Leveraging personal metadata for Desktop search: The Beagle++ system

https://doi.org/10.1016/j.websem.2009.12.001Get rights and content

Abstract

Search on PCs has become less efficient than searching the Web due to the increasing amount of stored data. In this paper we present an innovative Desktop search solution, which relies on extracted metadata, context information as well as additional background information for improving Desktop search results. We also present a practical application of this approach—the extensible Beagle++ toolbox. To prove the validity of our approach, we conducted a series of experiments. By comparing our results against the ones of a regular Desktop search solution – Beagle – we show an improved quality in search and overall performance.

Introduction

The capacity of our hard-disk drives has increased tremendously over the past decade, and so has the number of files we usually store on our computer. With a few hundred of gigabytes at hand, it is quite common to have over 100,000 indexable items on the Desktop. It is no wonder that sometimes we cannot find a document anymore, even when we know we saved it somewhere. Ironically, in some of these cases nowadays, the document we are looking for can be found faster on the World Wide Web than on our personal computer. In view of these trends, resource organisation in personal repositories has received more and more attention during the past years. Thus, several research and development projects have started to explore personal information management, including Stuff I’ve Seen [17], Haystack [38], or Gnowsis [43]. The personal information management challenge is to make all resources on one’s Desktop easily accessible and manageable. In this context, Desktop search is the obvious solution for finding such stored information.

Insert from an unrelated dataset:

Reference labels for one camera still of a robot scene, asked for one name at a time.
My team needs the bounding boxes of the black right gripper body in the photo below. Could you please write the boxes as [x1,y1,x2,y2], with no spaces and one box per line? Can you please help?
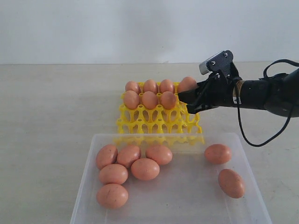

In order to offer better results, current Desktop search engines have to improve the classic method of retrieval based on TFxIDF measures, and use additional information about the searchable resources. Currently, only few of the commercial Desktop search engines collect basic metadata, such as titles, authors, comments, etc., usually already contained in the indexed files. However, since very few people spend time annotating their documents, this functionality provides only a limited improvement over regular text-based search. Studies have shown that people associate things with certain contexts [45], or to be more specific, everything happens within a context and a person will not think of a thing by its own, but within this very context. For example, a person will not only consider a document, but also the email that it was sent with and the person who sent it, i.e., the context of the document. For this reason, this kind of information should be utilised during search. So far, however, neither has this information been collected, nor have there been attempts to use it.

In this paper we propose to exploit the implicit semantic information residing at the Desktop level in order to enhance Desktop Search. We therefore propose the automatic generation of metadata taking into account the context of Desktop resources:

  • Email context clearly generates useful information. For example, one email might contain a question describing the object one is looking for, and another email in the same thread might include the answer to that question in the form of an attached document.

  • Email attachments lose all contextual information as soon as they are stored on the PC, even though emails usually include additional information about their attachments, such as sender, subject or comments. It would be helpful to find an attachment not only based on its content, but also based on its associated context2 from within the email.

  • Folder hierarchies may contain valuable context information, because we might have spent considerable time to build sophisticated structuring hierarchies for the documents we store.

  • Browser caches include all information about the user’s browsing behaviour. This is useful both for finding relevant results, and for providing additional context for them.

  • Downloaded publications also miss all their “links”, once stored on our machines. Yet it would be very useful if a search application not only returns one specific scientific paper, but all the referenced and referring papers which we downloaded on that occasion as well.

The additional metadata generated would be useless without a proper mechanism of querying and results ranking. Web search has become very efficient due to the powerful link-based ranking solutions such as PageRank [35]. The recent arrival of Desktop search applications, which index all data on the PC, promises to increase search efficiency on the Desktop. However, Desktop search engines are now comparable to first generation Web search engines, which provided full-text indexing, but only relied on textual IR (Information Retrieval) algorithms for searching and ranking.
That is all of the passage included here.